- _Task details_: Within the listing, how many lines hold the word "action"? Give the number by itself.

=== Begin Enclosure ===

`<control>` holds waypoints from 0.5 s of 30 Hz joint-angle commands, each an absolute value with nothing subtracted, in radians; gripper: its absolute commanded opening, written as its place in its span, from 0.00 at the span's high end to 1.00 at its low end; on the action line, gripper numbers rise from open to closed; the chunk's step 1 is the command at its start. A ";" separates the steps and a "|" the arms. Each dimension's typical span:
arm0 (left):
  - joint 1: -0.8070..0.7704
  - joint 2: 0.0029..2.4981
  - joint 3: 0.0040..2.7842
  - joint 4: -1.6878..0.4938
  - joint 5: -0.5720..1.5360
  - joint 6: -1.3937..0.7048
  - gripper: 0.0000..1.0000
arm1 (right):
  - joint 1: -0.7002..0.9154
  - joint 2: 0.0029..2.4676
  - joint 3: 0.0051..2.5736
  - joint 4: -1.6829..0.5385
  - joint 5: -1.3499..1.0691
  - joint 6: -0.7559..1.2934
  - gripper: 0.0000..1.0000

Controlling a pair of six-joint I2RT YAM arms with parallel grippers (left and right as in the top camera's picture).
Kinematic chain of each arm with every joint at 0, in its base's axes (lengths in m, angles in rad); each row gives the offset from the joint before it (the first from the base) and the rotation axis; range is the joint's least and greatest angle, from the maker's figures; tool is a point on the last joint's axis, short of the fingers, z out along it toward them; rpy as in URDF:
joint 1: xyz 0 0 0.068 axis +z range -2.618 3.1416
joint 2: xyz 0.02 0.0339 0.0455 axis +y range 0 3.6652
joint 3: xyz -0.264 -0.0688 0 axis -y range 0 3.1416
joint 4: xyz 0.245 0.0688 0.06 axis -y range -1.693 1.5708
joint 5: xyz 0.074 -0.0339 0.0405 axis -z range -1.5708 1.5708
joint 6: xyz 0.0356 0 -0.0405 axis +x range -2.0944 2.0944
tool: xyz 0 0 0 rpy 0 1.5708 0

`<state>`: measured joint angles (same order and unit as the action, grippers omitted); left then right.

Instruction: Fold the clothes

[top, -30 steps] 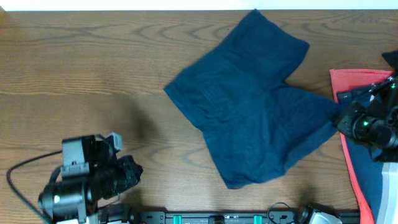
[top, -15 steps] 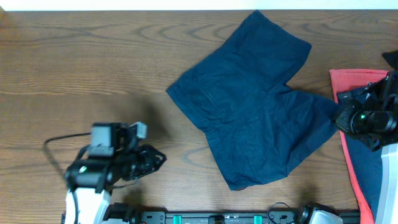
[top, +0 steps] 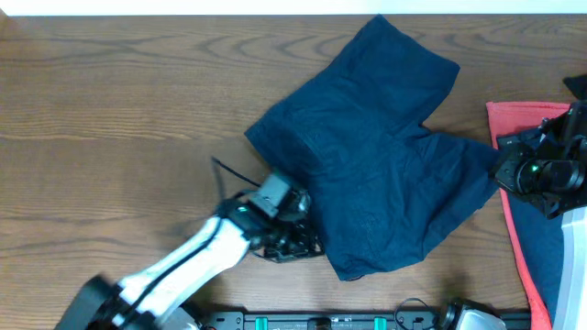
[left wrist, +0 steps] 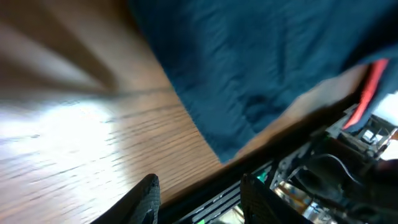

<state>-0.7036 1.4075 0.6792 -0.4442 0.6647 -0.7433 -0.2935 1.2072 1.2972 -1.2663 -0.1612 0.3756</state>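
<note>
The dark blue shorts (top: 376, 156) lie bunched and partly doubled over, right of the table's middle. In the left wrist view the shorts (left wrist: 249, 62) fill the upper half. My left gripper (top: 307, 246) is at their near left edge. Its fingers stand open with only the table between them (left wrist: 200, 182). At the right, the fabric tapers to a point at my right gripper (top: 502, 170), which is shut on that corner of the shorts.
A red cloth (top: 514, 119) and another dark blue garment (top: 541, 225) lie at the right edge, under the right arm. The black rail (top: 321, 321) runs along the table's near edge, close below the left gripper.
My left gripper was shut on the shorts' near left corner at the table's left. Now it is open at the centre front, with the corner let go. The shorts have shifted right and bunched up.
The shorts lay spread flat, with both grippers at their near corners. They were then drawn wider, the right gripper further right. Then the near edge was straight and taut between the grippers. Now the left corner lies released toward the right.
</note>
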 commanded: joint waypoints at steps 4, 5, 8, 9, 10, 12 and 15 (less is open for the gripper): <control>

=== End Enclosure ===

- _Exercise result_: 2